TASK PROMPT >> Word for word, set down every line of the entries below from the line with "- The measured" to the line with "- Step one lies", including both, and no other line.

Stored records
....................

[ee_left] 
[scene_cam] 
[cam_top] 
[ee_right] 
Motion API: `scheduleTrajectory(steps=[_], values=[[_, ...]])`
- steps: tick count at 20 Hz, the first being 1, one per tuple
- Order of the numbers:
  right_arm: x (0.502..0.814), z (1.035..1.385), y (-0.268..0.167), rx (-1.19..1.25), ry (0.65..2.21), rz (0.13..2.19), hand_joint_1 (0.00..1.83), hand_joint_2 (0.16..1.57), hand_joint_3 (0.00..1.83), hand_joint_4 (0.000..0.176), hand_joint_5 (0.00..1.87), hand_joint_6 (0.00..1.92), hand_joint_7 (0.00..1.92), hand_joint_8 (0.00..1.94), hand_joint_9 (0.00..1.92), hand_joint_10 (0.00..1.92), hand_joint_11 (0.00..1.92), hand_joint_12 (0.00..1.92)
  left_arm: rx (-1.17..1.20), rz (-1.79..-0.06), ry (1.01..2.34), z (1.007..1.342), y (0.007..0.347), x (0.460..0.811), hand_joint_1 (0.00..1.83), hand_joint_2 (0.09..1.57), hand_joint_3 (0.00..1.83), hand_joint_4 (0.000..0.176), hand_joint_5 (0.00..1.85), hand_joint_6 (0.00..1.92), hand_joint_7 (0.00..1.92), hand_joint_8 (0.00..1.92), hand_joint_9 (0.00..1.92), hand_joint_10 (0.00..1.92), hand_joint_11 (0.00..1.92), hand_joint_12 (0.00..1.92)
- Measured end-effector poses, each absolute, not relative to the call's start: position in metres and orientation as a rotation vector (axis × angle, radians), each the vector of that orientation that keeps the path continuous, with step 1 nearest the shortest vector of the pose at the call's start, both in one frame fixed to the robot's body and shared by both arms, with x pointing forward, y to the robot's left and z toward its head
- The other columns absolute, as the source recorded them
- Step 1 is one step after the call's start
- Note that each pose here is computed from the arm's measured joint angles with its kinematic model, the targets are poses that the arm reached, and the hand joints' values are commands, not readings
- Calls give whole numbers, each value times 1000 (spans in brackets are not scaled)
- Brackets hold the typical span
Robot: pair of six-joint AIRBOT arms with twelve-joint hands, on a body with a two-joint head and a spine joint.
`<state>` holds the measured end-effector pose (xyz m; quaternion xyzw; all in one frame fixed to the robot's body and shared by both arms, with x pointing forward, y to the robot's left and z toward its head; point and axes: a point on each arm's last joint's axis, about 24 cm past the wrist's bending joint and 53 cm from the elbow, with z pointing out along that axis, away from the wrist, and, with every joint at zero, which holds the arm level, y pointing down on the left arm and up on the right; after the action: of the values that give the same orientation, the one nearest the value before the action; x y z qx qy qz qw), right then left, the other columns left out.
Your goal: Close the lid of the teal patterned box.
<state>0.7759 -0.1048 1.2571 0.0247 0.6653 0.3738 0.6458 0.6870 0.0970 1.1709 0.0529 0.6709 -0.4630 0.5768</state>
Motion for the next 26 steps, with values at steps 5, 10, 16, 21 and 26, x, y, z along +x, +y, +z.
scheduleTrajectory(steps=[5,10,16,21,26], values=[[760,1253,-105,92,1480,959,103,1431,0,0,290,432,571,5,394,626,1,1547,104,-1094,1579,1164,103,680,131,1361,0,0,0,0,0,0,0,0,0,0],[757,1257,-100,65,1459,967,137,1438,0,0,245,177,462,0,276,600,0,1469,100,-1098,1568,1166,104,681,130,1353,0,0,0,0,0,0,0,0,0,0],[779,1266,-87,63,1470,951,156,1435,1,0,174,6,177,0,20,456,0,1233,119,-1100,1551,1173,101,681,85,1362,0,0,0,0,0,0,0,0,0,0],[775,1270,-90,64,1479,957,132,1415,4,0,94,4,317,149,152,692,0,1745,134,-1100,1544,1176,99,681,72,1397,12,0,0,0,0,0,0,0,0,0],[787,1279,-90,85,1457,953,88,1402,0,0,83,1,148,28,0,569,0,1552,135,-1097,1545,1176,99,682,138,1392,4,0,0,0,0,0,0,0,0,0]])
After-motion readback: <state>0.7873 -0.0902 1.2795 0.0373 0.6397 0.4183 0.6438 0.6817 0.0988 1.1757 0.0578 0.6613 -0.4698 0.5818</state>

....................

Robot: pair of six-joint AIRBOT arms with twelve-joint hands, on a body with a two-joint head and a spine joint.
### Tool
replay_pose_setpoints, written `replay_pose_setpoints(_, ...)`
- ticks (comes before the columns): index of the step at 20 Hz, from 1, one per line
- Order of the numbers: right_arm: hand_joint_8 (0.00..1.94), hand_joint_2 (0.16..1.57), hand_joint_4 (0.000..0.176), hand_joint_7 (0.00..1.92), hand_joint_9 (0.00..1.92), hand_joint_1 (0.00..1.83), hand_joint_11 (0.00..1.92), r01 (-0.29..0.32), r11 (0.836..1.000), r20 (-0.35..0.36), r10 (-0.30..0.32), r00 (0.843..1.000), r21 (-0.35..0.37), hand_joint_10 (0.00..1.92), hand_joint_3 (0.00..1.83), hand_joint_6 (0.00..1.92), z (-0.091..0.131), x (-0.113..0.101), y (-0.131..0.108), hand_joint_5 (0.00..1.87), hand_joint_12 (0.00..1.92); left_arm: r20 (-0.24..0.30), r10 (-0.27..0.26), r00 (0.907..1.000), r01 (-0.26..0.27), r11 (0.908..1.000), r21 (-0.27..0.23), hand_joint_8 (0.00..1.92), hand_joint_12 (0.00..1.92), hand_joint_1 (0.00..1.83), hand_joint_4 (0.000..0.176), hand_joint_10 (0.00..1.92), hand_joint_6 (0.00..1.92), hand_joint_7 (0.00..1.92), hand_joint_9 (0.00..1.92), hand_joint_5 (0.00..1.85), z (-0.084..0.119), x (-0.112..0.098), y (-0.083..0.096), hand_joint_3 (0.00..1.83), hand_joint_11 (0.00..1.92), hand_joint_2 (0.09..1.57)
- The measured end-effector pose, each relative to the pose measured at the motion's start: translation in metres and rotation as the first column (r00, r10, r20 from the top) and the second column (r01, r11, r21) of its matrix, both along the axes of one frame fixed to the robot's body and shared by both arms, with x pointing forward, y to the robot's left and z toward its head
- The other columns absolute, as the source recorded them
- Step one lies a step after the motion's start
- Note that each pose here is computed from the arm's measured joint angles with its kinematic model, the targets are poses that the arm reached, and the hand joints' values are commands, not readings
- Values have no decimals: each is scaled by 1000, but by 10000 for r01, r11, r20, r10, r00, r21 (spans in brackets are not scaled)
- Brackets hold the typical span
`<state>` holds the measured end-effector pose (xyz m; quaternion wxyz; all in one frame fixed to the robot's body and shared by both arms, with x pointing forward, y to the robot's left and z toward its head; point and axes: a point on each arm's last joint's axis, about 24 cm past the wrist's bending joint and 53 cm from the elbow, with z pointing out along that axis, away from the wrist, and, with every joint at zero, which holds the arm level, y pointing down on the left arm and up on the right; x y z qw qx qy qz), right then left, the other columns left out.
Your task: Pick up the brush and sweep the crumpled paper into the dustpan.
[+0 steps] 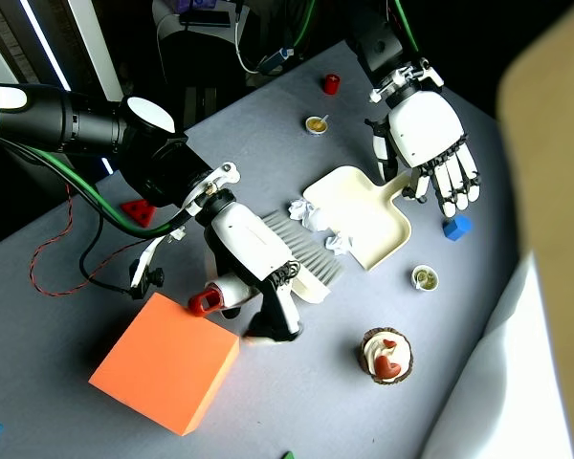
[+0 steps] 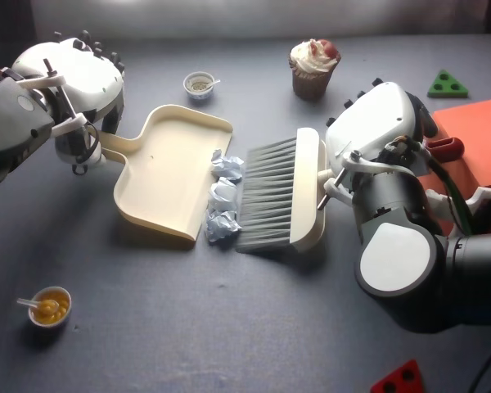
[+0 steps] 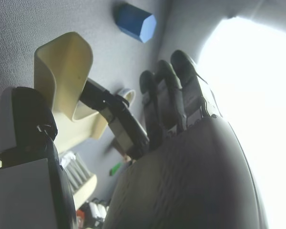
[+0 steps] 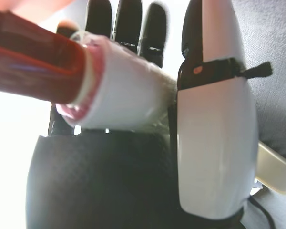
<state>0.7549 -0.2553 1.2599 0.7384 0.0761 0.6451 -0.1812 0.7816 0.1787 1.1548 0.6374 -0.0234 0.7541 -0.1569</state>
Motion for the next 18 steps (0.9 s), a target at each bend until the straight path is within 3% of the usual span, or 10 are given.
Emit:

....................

EXERCISE RESPONSE >>
- The measured end-effector pose, each relative to the pose measured at the motion's start: translation in metres and rotation as the first column (r00, r10, r20 from the top) and the second column (r01, r11, r21) of its matrix, both along the axes of one frame fixed to the robot's body and shared by both arms, with x pointing forward, y to the robot's left and z toward its head
- The other columns absolute, as the source recorded them
- Step one lies a step after the motion's start

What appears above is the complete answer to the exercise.